The social environment has changed here, and this fact is not lost on those of us inside. It’s mostly a positive shift , but I can’t help but notice that this gift comes at a price: We’ve joined the throngs of masses captured by their individual digital devices.
The group of prisoners playing Pokémon are not the only ones completely attached to their screens. We are all in here sharing this confined physical space while practicing this new form of social distancing. Communication between people who used to talk daily has devolved into grunts and nods; eye contact has now become rare, reserved for when someone wants to emphasize a point.
Over the years, volunteers who come into the prison and participate in social groups have commented on how refreshing it is to sit in a room full of people who are engaged with each other. I’ve heard stories from them about how common it is among people on the outside who sit at tables together, with eyes and thoughts locked on their digital feeds, ignoring each other. Until now, I had never observed this behavior firsthand.
People on the outside are, by now, accustomed to this phenomenon. Some laugh and dismiss it as normal. But others question if we are experiencing a form of dystopia resulting from diminished social interactions. I wonder if this latter consequence will soon manifest within the prison.
Social skills are crucial to maintaining peace here. The ever-present threat of violence from other prisoners is a reality of the prison experience. Effective forms of communication, good eye contact, empathy, and listening skills have prevented many misunderstandings in an environment where so many different kinds of people are forced to live in a small box. I am concerned that, as people become more disconnected, this know-how will recede, and violence may increase.

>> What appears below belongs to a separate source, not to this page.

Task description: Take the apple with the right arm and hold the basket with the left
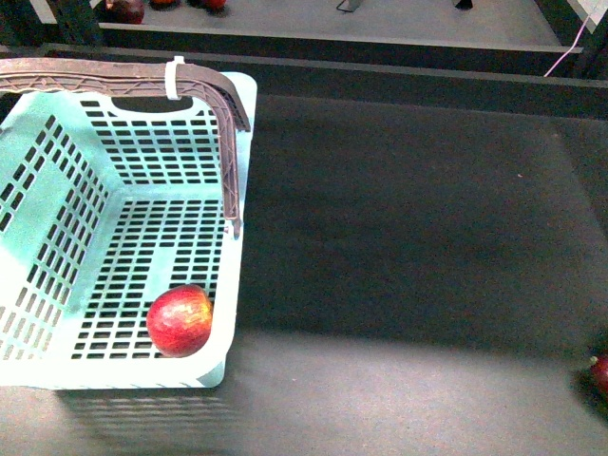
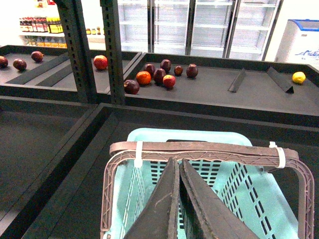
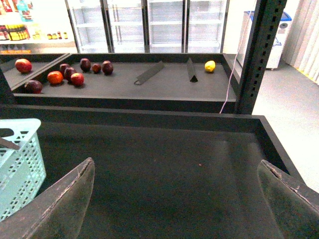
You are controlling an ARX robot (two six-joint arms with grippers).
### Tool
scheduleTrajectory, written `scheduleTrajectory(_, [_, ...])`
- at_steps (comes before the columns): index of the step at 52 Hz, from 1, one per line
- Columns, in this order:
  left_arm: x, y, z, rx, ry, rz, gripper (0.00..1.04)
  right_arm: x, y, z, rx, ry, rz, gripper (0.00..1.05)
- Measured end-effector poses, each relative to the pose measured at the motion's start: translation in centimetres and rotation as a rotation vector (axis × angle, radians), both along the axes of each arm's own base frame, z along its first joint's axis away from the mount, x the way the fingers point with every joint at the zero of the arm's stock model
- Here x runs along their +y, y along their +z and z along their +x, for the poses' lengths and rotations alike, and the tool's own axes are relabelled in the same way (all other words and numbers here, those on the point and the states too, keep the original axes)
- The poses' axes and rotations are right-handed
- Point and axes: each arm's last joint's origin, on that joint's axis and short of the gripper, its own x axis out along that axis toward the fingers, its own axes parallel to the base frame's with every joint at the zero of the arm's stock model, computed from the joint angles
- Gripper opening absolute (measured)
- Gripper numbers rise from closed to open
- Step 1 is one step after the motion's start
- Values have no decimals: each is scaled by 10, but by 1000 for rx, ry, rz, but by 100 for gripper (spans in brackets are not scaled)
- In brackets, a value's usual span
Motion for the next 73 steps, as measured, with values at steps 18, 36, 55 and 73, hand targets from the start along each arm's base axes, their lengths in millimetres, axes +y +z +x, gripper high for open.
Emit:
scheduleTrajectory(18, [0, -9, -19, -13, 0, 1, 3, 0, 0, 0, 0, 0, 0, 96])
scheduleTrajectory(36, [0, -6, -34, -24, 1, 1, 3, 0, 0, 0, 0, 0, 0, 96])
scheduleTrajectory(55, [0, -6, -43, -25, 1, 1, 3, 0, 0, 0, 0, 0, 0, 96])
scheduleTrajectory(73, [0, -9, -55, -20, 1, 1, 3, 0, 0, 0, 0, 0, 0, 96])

But I also have other concerns.
I have spent more than twenty-five years of my life behind bars. I am an expert on what it feels like to be imprisoned. And I can tell you that, despite the positives I’ve highlighted, these tablets are another form of incarceration. We are now captured by the State of Washington and by these devices, the latter dominating our attention and the former dominating our bodies.
My favorite author, Henry David Thoreau, once wrote, “And when the farmer has got his house, he may not be the richer but the poorer for it, and it be the house that has got him.” By this logic, I’m not so sure that Securus gave us tablets, so much as it acquired a literal captive market. And Securus has siphoned up unfathomable amounts of data from prisoners and their loved ones as well.
In the user agreement, the company reveals that they are a subsidiary of Aventiv Technologies. Through Securus, Aventiv collects personal identifiers such as name, drivers license numbers, Social Security numbers, and biometric data including voice, image, and voice pattern information from all users. Aventiv also stockpiles data on prisoners’ court appearances, and on the job titles, companies, and work addresses of outside users. Additionally, they collect credit card information, bank account information, IP and MAC addresses, and through a feature in one app they even collect geolocation data. (Editor’s note: Aventive did not respond to requests for comment on this user agreement).
Maybe this explains why Securus is only charging five cents per minute for phone calls? Don’t get me wrong, five cents adds up fast, and it is still a much higher rate than people who are not in prison pay. But it’s a marked improvement from the thirteen cents per minute we were previously paying through JPay. I wonder what the real value of this data is? Maybe, based on that value, Securus should be paying us rather than charging us to use their phone service.
I can’t help but see the irony in how these devices connect us to information, people, and things far away while disconnecting us from the people, places, and things most near. We should all think more about what we gain and what we lose through this technology. In the meantime, I have a few calls to make, and I'm halfway through a season of Madden.